=== Work instructions ===
The answer must consist of every line in the data that contains "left".

Start of Block

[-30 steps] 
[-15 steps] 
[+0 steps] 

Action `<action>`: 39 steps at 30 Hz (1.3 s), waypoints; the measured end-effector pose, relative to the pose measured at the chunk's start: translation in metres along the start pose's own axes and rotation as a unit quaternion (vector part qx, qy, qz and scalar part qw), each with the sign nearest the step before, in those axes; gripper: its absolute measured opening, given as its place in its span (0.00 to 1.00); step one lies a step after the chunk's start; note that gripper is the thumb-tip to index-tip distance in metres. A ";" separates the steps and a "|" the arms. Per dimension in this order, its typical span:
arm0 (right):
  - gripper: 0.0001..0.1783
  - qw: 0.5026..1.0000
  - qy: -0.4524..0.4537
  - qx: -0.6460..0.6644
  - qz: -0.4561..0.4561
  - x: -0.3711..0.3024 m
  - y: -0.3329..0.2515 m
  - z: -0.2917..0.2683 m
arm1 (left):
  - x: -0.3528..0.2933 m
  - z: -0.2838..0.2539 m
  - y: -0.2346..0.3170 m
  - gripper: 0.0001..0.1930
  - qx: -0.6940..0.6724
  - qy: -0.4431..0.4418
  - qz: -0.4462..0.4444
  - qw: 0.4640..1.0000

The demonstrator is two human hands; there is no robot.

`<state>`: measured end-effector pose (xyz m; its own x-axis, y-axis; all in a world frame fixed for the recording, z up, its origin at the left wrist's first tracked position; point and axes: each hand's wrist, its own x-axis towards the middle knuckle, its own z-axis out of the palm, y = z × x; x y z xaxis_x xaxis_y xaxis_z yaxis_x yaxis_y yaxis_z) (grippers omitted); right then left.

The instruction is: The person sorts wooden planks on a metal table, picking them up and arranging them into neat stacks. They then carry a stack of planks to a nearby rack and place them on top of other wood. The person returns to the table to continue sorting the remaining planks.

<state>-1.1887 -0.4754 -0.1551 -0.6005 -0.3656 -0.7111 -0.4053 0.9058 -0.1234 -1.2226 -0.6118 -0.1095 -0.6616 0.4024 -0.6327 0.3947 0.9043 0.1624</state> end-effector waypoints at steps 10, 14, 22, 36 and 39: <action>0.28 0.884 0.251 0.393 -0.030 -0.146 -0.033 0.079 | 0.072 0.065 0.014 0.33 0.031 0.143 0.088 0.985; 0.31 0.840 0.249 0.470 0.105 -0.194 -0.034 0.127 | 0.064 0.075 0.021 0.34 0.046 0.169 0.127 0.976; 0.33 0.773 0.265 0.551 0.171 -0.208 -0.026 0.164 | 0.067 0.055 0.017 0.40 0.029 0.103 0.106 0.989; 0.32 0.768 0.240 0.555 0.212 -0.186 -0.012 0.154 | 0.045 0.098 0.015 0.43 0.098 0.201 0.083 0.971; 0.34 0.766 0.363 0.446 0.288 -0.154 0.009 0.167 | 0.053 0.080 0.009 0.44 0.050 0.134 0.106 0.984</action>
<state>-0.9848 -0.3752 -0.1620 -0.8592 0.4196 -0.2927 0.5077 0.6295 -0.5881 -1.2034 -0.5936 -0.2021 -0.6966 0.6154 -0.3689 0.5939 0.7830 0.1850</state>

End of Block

=== Result ===
arm1 (left):
`<state>`: measured end-effector pose (xyz m; its own x-axis, y-axis; all in a world frame fixed for the recording, z up, its origin at the left wrist's first tracked position; point and axes: each hand's wrist, its own x-axis towards the middle knuckle, its own z-axis out of the palm, y = z × x; x y z xaxis_x xaxis_y xaxis_z yaxis_x yaxis_y yaxis_z) (grippers omitted); right then left.

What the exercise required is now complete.